The patient, a homemaker from Chennai, was rushed to the hospital after experiencing a sudden, severe headache followed by loss of consciousness, accompanied by dangerously high blood pressure measuring 230/140 mmHg. On arrival, she remained unconscious and in critical condition.
Emergency investigations, including a CT brain scan and cerebral digital subtraction angiography (DSA), revealed bleeding around the brain on the right side. Doctors identified a wide-neck aneurysm located at a bifurcation point, where one blood vessel splits into two — a configuration that significantly increases procedural complexity and risk. Given the imminent threat to life, the team proceeded with emergency embolisation.
The procedure was led by Dr. Muralidharan Vetrivel, Cerebrovascular Neurosurgeon and Neurointerventionist, with support from Senior Neurosurgeon Dr. Natesan Damodaran and Clinical Lead in Neuroanesthesia Dr. Ramanan Rajagopal.
Commenting on the milestone, Prof. Mohamed Rela, Chairman, Rela Hospital, said, “This is the first time in India that a WEB device has been deployed inside a ruptured cerebral aneurysm through a transradial approach, marking a significant milestone in neurointerventional care. Treating wide-neck and bifurcation aneurysms is particularly complex, as these are rare, high-risk conditions that demand precision and speed. This breakthrough allows us to manage life-threatening aneurysms without opening the skull. By accessing the brain through a small puncture in the wrist, we not only minimise surgical trauma but also spare patients the prolonged bed rest and immobilisation associated with femoral artery access.”

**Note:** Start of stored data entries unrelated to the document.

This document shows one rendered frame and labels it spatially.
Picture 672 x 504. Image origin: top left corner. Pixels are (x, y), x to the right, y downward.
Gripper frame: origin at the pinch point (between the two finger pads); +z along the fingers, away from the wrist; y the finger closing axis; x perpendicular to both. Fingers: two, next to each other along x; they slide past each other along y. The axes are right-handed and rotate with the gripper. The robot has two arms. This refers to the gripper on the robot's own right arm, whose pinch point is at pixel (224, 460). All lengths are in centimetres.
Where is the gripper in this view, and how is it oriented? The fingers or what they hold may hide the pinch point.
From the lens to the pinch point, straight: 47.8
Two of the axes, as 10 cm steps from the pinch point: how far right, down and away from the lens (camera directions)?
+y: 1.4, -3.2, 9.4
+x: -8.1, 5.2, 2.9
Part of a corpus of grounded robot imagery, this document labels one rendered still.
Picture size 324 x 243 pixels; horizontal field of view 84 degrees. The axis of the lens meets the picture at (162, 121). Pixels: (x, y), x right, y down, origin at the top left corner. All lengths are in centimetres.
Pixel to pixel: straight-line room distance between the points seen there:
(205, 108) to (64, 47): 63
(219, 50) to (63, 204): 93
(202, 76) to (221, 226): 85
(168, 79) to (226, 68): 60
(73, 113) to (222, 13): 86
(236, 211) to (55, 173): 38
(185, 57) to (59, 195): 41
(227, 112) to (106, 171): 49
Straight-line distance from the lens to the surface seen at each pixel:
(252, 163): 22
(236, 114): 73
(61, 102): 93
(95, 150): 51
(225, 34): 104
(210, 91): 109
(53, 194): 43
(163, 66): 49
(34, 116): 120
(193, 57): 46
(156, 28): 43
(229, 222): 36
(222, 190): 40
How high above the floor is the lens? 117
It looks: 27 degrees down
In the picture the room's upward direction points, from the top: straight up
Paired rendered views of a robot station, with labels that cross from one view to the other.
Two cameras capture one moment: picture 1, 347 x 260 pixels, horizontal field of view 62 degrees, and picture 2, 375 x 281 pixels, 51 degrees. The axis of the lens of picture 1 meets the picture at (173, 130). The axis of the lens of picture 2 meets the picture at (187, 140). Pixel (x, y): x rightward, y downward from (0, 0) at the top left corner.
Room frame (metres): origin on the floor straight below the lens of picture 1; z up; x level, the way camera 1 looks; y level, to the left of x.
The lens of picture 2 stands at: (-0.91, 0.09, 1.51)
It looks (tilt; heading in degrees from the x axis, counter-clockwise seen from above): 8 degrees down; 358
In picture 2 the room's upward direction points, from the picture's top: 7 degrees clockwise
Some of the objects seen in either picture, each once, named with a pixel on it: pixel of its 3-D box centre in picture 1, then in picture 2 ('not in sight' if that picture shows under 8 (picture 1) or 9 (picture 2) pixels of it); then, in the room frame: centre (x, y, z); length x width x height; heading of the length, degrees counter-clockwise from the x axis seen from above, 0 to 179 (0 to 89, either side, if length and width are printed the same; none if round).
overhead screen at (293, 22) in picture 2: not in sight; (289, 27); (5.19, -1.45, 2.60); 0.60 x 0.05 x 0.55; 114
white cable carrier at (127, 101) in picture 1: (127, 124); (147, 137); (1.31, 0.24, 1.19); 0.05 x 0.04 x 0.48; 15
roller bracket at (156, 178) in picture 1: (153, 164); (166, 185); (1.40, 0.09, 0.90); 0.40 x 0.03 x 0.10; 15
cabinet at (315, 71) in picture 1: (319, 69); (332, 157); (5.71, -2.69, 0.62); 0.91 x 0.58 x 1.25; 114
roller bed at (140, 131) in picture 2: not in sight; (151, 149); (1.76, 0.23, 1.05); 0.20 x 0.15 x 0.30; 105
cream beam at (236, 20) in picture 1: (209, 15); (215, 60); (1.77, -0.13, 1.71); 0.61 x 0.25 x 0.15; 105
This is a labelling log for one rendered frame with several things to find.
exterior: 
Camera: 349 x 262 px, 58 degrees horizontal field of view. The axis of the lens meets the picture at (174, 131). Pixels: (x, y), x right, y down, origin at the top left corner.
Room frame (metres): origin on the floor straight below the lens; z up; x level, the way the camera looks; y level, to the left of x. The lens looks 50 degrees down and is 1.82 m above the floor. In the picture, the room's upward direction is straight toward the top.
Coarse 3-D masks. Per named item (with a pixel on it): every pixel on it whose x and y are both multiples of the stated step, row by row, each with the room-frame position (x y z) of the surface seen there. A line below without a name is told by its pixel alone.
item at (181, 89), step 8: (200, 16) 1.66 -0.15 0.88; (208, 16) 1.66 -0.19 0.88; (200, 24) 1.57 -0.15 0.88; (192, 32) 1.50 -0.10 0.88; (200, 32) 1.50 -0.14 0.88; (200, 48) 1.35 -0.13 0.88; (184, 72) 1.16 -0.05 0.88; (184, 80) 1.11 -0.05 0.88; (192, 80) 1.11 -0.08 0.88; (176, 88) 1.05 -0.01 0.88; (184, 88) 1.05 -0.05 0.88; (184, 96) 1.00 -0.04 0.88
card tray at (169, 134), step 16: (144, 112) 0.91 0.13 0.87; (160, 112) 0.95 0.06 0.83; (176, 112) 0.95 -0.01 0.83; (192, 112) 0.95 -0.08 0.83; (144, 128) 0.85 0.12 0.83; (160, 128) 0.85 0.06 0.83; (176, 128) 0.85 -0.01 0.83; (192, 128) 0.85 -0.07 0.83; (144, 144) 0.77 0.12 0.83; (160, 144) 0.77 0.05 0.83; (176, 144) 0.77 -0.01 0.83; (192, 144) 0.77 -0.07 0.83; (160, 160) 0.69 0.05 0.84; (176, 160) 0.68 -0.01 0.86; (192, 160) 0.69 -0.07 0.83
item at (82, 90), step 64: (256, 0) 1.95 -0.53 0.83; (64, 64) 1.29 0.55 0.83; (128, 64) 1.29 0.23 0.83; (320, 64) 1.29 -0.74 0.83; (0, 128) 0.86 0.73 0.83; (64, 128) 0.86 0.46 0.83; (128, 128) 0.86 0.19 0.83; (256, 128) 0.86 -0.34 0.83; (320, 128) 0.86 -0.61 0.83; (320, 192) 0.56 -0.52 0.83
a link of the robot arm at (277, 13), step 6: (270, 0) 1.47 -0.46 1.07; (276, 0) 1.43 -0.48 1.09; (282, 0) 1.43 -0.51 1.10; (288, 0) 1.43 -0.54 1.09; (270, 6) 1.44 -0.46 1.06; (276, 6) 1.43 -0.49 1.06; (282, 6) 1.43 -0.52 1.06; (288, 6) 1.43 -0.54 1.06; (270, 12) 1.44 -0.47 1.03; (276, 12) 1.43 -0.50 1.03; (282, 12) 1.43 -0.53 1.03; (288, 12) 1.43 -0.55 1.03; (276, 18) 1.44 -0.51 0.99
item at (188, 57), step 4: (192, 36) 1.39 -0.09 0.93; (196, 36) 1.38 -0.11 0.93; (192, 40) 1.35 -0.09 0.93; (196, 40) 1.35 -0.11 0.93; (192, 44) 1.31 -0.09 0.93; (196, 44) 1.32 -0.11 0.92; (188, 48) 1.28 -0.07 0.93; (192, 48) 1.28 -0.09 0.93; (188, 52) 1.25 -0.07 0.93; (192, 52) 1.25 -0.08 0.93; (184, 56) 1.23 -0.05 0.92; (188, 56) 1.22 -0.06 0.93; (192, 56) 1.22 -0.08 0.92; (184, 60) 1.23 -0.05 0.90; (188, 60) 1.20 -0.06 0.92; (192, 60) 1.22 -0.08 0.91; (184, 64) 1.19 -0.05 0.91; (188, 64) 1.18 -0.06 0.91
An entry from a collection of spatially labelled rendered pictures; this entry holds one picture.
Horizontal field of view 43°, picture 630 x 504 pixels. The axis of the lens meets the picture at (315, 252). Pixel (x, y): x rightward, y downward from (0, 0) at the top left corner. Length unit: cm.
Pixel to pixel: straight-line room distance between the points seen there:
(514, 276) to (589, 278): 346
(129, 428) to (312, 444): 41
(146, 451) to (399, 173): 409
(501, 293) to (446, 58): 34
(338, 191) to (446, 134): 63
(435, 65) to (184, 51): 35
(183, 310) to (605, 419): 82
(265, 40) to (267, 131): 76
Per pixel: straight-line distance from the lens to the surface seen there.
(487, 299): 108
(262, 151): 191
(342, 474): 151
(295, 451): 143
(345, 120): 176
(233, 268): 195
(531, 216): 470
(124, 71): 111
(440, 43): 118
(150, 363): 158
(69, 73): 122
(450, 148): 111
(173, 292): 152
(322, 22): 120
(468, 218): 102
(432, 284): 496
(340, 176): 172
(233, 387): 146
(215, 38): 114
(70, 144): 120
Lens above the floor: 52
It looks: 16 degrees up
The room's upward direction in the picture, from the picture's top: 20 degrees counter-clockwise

Hypertension remains the primary risk factor, weakening arterial walls over time. Other major contributors include smoking, excessive alcohol consumption, stimulant drug use, genetic predisposition, and family history. The condition is more common in women, especially after menopause, and typically presents after the age of 40.
Explaining the technical advantage, Dr. Muralidharan Vetrivel said, “This procedure allows us to treat a life-threatening aneurysm without opening the skull, using only a small puncture in the wrist. We used specially designed catheters suitable for radial artery access and the WEB, a single intrasaccular device specifically designed for wide-neck aneurysms. Advanced support catheters, including the RIST system from Medtronic, were used to safely access the brain vessels through the radial route.”
The patient is now recovering well and has been shifted out of the ICU. In cases of ruptured aneurysms, doctors note that it typically takes around three weeks for subarachnoid haemorrhage and associated vasospasm — sudden narrowing of blood vessels — to subside. She is expected to remain hospitalised for 14 to 21 days, with strict blood pressure control and medication optimisation.
Highlighting the broader public health context, Dr. Muralidharan Vetrivel said that in India, “The annual incidence of intracranial aneurysms ranges from 6 to 16 per 100,000 population, translating to an estimated 76,500 to 204,100 new cases each year.”
He added that prevalence varies widely — from 0.75% to 10.3% — depending on population and diagnostic methods.
Doctors emphasise that regular blood pressure monitoring, avoiding smoking and excessive alcohol, and early medical evaluation are crucial. Any person experiencing a sudden, unbearable headache — often described as the ‘worst headache of life’ — especially with neck pain or loss of consciousness, should seek immediate medical attention and undergo urgent brain imaging.